Sedangkan saya? Ya mengalami hal ajaib juga. Dari mulai sakit mata, jatuh saat pakai gamis, sampai suami yang ketipu orang di Masjidil Haram. Diambil hikmahnya saja. Sakit mata, memang diminta menjaga pandangan mata. Saat itu di Arab, memang wanitanya memakai pakaian tertutup, tidak memperlihatkan lekuk tubuh, bercadar bahkan. Tapi laki2nya, sungguh memanjakan mata kami ibu2. Ganteng2, bergamis kadang tipis, dan wangi. Nah, setelah sakit mata, pandang cukup sekali saja, habis itu istighfar, hehe.. Jatuh saat pakai gamis, ya rupanya disuruh gak terlalu pecicilan lagi. Itu lupa kalau lagi pakai gamis, lompat dari trotoar satu ke lainnya. Rupanya gamis sana gak ada belahan sampingnya, cupet, ya jatuh, haha.. Sedangkan untuk suami, itu karena greedy, mengharapkan keuntungan yang lebih besar, beli mata uang tertentu dari orang asing di dalam masjid. Ternyata setelah diuangkan ke money changer disana, zonk, tidak berlaku, jian..
Dari semua kejadian ajaib itu, aku berpikir, apakah hal2 tersebut akan diceritakan oleh beliau2 itu ya setelah pulang ke Indonesia? Sepertinya tidak. Cerita ajaib stay disana, cerita indah yang dibawa. Jadi, kalau sekarang ada orang pulang dari naik haji, aku gak pernah lagi bertanya cerita mereka disana. Cukup saling mendoakan, dan bersenang2, ngicipi pistachio dan kurma berbalut coklat, hihi.. Kalaupun ada yang tanpa diminta cerita, aku hanya tersenyum saja, Wallahu a'lam biswahab.

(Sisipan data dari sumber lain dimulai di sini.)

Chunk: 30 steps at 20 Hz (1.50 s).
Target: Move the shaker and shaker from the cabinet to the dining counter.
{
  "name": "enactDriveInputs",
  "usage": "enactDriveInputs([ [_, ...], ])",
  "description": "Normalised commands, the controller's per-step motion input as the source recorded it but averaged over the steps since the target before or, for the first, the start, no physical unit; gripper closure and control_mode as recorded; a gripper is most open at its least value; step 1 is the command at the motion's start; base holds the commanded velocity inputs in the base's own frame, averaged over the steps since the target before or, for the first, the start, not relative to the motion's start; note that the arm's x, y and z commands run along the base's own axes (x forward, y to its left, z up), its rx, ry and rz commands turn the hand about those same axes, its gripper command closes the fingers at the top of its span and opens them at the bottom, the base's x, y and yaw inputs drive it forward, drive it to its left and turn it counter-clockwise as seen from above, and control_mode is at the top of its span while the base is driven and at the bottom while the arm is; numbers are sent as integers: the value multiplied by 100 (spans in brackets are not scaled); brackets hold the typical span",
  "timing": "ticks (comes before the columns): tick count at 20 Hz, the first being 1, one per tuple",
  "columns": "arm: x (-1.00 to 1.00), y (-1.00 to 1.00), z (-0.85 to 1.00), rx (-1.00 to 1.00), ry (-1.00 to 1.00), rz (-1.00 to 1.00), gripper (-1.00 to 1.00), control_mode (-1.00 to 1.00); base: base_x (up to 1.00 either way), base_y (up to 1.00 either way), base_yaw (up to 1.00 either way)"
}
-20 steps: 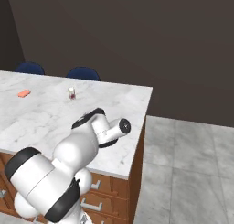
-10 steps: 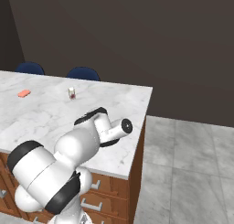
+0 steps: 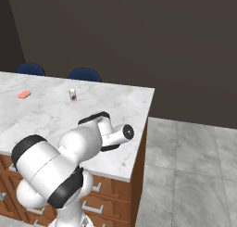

Waktu masih di Madinah, saat makan siang terakhir disana, dengan rombongan. Ada seorang bapak yang sudah sepuh, kita hormati, sangat baik, sangat santun, sangat sayang istri, diminta memberikan sedikit petuah. Kata Beliau, bahwa menjadi haji itu belum tentu mabrur. Haji hanya menjadi embel2 doang. Tanda haji mabrur apa? Adanya perubahan ke arah lebih baik, dan bermanfaat bagi orang lain, dimulai dari bermanfaat terhadap keluarganya sendiri. Sungguh kata2 itu sangat meresap ke dalam hati ini. Susah lo itu, bukan hanya sebulan dua bulan setelah haji, tapi disisa hidup kita setelahnya. Usaha itu adalah perjalanan panjang. Berubah sedikit demi sedikit gak papa. Hanya dari A menjadi A', belum bisa B gak papa. Belum bermanfaat bagi orang lain gak papa, minimal bagi keluarga sendiri. Bermanfaat itu tidak hanya urusan uang, bisa juga berbagi ilmu, motivasi, harapan, informasi, dlsb.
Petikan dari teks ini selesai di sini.